Task objective: Below is a block of entries; repeat exactly the lines starting at the line that contains "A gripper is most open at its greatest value" and ending at the line that contains "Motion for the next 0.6", both included.
[Start of Attachment]
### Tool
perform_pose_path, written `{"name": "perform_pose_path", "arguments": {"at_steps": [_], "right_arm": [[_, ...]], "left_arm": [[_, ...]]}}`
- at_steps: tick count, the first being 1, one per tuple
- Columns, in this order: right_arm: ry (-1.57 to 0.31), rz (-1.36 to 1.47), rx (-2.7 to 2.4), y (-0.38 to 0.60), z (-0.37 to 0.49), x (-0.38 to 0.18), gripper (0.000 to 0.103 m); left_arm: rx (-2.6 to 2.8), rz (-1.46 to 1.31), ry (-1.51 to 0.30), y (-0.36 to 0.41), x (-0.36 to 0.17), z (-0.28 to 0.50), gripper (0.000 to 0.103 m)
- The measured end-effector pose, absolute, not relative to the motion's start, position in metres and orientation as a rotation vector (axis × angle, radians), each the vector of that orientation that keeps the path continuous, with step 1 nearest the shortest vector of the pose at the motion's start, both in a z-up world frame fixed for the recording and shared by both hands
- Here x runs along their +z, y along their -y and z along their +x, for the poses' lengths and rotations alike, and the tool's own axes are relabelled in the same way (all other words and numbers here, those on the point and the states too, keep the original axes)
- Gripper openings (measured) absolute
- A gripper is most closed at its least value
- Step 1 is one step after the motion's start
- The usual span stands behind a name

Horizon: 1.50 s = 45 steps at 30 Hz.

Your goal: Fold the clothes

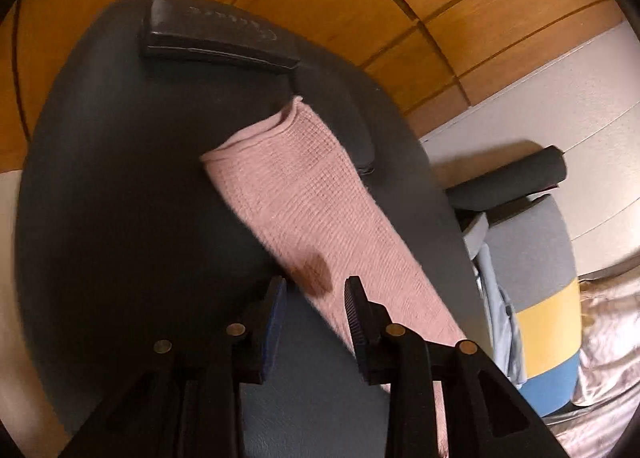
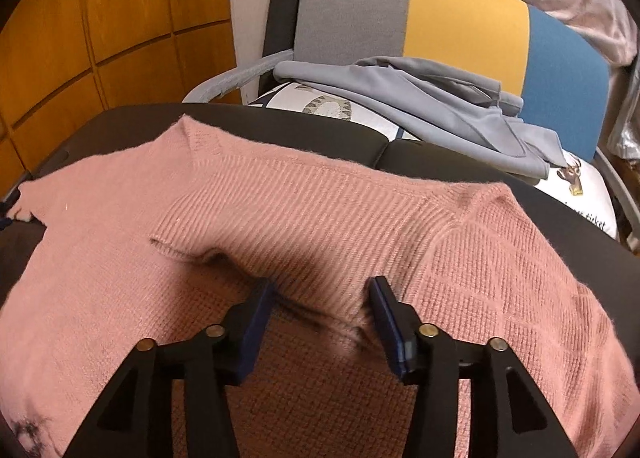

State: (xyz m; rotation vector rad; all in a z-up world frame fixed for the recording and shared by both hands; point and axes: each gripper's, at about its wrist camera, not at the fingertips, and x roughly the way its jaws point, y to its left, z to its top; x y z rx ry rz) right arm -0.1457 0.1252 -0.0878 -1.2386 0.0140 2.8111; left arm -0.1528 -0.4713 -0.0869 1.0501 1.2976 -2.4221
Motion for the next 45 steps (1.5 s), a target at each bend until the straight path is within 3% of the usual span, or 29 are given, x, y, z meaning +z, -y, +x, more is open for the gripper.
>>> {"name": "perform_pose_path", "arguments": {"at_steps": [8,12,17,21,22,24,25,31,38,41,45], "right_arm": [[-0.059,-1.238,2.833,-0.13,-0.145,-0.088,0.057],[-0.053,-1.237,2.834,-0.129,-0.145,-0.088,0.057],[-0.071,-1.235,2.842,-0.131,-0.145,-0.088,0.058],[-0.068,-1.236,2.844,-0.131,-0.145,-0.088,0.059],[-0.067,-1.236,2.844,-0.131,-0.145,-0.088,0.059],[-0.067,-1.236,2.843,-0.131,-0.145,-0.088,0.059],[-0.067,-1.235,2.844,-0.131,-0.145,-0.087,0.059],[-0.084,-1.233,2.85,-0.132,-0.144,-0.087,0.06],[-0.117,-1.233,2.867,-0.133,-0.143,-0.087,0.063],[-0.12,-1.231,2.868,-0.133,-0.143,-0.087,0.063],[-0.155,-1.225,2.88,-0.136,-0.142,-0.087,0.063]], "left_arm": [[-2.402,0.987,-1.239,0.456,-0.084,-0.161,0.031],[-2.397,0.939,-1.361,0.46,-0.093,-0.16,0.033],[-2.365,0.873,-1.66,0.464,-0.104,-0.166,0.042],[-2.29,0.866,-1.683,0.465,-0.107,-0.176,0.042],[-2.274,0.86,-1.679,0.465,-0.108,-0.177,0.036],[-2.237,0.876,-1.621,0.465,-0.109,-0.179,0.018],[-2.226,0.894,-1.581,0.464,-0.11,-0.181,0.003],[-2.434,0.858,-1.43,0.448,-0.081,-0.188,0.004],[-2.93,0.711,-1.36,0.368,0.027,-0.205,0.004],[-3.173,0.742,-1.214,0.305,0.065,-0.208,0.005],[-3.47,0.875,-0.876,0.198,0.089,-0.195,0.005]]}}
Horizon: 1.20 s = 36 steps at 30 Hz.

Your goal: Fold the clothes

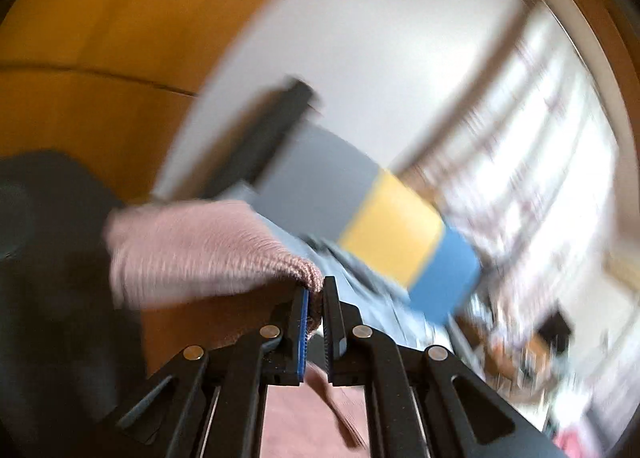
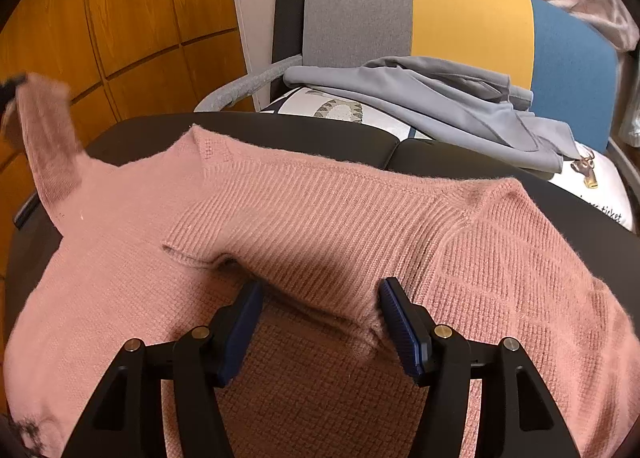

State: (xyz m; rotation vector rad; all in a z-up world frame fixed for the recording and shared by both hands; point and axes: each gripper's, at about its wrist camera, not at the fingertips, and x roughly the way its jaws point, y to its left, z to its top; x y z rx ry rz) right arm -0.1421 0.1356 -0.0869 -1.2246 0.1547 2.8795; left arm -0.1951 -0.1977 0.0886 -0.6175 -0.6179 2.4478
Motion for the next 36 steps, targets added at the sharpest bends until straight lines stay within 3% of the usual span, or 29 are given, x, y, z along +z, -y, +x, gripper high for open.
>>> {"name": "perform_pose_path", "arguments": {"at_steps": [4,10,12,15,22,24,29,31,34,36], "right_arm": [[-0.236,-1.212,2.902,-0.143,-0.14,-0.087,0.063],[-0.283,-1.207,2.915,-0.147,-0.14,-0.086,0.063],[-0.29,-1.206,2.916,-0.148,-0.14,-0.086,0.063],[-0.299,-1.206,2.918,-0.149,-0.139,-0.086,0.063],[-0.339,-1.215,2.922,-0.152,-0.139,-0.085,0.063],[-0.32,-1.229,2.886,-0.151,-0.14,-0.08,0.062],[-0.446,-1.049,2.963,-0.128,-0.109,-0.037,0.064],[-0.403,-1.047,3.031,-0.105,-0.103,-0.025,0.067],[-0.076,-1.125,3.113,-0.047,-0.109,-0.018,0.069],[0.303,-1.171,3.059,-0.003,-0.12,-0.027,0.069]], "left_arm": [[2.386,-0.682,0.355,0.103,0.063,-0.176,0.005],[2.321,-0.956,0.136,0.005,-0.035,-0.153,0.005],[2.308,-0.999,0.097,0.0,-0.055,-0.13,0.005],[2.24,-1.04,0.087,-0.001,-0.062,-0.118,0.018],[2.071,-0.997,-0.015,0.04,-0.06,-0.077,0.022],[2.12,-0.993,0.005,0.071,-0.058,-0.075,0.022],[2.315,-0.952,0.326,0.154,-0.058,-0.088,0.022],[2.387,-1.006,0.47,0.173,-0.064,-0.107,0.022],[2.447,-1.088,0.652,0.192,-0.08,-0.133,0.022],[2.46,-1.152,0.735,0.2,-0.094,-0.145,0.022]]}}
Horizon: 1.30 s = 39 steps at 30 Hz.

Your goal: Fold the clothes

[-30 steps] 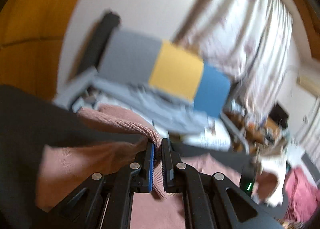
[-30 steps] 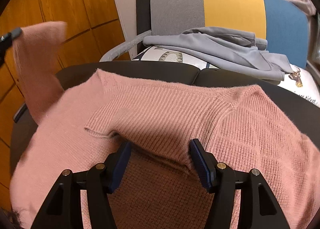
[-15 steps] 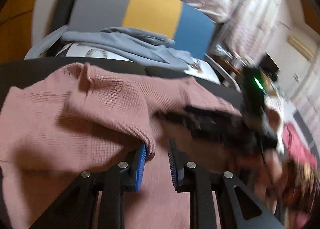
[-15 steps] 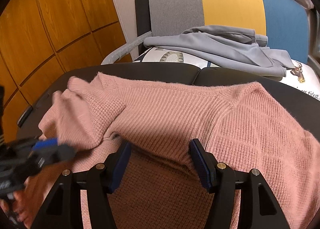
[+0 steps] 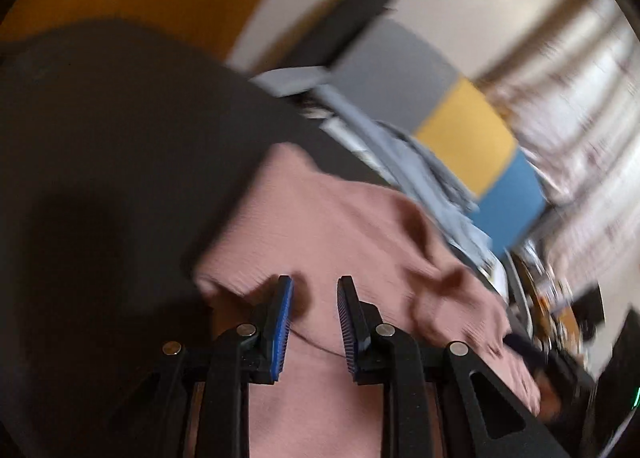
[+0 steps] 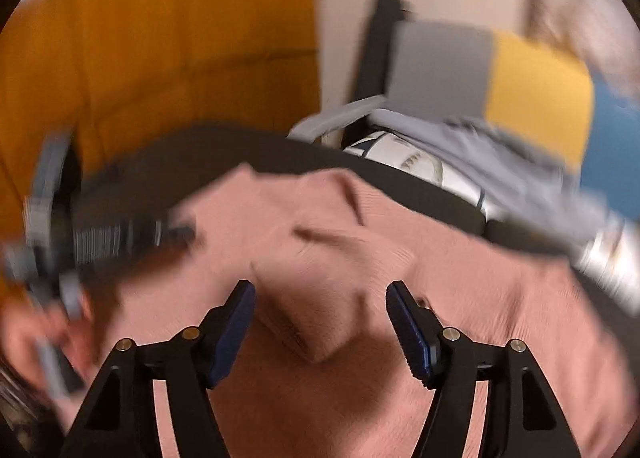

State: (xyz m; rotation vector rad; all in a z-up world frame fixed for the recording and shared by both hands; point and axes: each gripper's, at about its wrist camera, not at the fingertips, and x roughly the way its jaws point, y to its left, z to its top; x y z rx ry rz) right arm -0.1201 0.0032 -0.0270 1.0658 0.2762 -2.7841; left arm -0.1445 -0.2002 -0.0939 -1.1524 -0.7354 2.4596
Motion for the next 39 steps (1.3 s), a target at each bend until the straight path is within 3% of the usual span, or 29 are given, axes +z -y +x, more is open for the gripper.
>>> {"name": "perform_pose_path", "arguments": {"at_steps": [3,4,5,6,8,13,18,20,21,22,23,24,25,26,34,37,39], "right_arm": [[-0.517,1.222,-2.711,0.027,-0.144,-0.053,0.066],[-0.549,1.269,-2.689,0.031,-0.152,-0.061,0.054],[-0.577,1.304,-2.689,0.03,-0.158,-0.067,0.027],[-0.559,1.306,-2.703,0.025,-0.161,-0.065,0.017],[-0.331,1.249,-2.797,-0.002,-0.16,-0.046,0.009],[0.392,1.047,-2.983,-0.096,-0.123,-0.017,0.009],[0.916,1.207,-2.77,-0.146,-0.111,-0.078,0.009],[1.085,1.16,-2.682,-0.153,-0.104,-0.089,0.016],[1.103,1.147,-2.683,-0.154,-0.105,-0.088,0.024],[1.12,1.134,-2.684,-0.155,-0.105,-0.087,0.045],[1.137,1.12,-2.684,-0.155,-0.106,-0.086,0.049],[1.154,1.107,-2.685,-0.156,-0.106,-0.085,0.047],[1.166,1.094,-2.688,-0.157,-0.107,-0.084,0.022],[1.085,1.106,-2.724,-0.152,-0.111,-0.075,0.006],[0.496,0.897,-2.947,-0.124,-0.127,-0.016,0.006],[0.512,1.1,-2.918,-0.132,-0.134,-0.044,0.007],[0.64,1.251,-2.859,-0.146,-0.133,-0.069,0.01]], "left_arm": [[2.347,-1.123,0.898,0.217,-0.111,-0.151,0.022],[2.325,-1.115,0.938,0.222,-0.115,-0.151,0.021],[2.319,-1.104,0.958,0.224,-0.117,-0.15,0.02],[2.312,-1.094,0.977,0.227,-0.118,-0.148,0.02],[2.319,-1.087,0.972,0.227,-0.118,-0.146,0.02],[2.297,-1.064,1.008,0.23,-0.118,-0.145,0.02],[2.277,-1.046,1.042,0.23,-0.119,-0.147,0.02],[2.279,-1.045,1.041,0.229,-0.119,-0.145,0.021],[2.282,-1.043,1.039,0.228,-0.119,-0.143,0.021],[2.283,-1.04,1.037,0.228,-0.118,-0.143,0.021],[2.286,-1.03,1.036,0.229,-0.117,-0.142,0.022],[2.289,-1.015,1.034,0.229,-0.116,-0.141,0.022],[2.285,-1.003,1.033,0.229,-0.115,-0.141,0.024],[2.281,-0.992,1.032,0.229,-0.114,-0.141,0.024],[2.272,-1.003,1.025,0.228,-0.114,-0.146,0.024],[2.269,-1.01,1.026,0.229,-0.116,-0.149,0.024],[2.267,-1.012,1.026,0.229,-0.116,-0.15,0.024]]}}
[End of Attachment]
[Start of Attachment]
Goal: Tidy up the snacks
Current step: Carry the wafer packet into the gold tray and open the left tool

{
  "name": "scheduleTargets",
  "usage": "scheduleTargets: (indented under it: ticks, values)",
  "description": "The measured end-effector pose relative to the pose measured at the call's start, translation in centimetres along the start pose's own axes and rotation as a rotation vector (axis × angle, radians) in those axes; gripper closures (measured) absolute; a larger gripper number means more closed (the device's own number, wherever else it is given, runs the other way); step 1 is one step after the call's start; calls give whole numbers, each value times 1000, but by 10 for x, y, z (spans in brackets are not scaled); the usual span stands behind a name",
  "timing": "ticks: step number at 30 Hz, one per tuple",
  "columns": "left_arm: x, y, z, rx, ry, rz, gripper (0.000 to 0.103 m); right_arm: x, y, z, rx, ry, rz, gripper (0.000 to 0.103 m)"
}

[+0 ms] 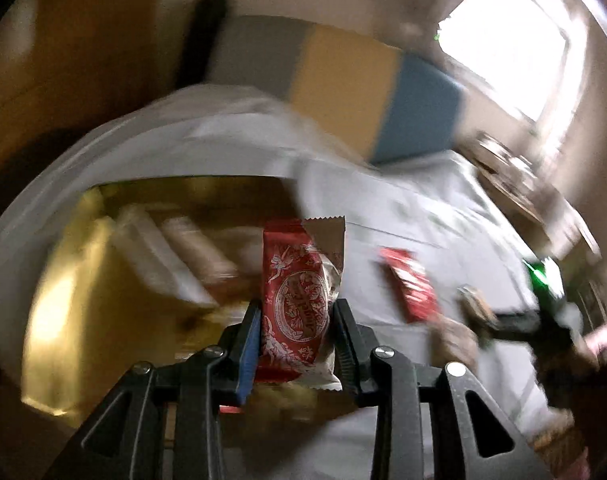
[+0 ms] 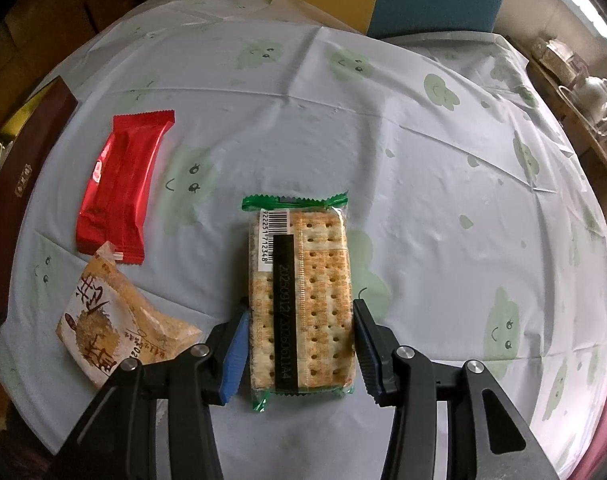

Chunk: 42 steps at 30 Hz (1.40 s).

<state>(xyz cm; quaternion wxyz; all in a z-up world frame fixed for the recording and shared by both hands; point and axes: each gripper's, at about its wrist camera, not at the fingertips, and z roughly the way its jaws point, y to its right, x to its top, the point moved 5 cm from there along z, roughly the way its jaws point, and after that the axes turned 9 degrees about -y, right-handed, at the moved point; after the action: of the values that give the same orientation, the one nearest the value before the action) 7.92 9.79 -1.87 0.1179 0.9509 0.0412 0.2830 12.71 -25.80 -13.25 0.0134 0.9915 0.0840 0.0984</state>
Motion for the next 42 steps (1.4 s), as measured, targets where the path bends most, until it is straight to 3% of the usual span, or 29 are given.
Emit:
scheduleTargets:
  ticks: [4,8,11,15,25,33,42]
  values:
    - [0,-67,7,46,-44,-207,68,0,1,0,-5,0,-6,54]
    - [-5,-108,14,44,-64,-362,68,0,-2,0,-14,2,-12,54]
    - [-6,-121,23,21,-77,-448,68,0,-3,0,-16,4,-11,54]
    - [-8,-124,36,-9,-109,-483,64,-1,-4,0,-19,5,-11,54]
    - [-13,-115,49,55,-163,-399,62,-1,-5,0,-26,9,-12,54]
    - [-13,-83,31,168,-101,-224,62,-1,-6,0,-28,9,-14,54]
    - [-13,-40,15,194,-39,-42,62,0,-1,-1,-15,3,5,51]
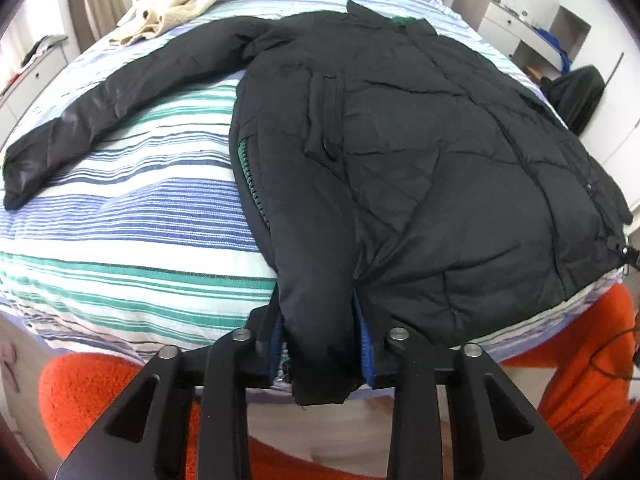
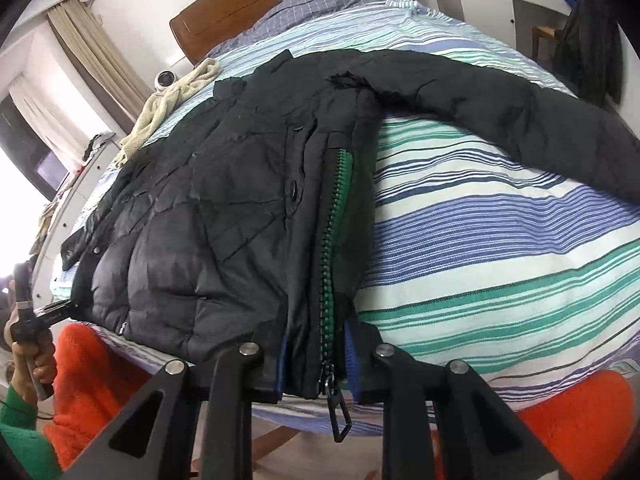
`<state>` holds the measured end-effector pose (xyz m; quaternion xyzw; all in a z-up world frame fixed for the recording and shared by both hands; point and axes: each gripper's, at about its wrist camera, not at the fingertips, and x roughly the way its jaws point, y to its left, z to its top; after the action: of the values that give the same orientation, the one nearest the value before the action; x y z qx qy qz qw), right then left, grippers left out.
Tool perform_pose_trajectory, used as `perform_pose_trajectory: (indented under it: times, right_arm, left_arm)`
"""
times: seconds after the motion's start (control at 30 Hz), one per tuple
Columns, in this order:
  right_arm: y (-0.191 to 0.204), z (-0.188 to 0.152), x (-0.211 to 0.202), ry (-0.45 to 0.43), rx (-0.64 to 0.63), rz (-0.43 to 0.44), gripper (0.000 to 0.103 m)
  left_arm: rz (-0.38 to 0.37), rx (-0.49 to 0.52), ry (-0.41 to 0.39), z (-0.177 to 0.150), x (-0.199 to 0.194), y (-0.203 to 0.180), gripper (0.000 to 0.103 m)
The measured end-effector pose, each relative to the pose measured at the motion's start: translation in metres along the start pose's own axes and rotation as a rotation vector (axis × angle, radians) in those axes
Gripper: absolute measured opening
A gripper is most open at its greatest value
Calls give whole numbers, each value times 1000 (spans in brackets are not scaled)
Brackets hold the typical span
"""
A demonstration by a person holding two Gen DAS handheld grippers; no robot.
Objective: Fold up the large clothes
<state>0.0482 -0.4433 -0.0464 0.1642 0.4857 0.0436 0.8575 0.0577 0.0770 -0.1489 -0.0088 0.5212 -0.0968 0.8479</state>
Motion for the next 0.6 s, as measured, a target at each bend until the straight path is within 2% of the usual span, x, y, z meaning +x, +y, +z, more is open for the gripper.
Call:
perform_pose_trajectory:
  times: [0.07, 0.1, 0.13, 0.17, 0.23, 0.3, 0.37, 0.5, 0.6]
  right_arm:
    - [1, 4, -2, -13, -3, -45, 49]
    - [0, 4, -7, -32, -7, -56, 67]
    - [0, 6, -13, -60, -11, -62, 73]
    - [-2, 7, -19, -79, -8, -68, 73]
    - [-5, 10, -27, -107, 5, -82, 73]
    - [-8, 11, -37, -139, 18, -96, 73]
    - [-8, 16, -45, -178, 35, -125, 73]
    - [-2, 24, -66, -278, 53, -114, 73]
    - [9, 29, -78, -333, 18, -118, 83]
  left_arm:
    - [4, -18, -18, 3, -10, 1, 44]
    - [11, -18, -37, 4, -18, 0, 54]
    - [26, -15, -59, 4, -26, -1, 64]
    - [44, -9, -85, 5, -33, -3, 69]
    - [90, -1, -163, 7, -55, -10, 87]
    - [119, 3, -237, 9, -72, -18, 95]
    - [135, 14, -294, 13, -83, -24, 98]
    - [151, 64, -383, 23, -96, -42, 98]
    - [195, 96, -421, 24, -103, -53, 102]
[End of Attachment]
Solution to the problem:
A gripper is most open at its greatest value
Calls give whole numbers, each value times 1000 (spans in brackets are not scaled)
Brackets hold the typical span
"""
A demonstration by a person holding two Gen DAS handheld grippers; no robot.
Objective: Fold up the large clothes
<state>0.0482 -0.4433 -0.0464 0.1642 0.4857 0.0436 0.8575 0.0577 0.0770 -0.1489 -0.0088 0.5212 -0.0968 0.8479</state>
Motion for the next 0.6 s, as measured, a target at each bend until the straight path is within 2% of the usual span, x, y, z meaning +x, +y, +z, more is open for the gripper.

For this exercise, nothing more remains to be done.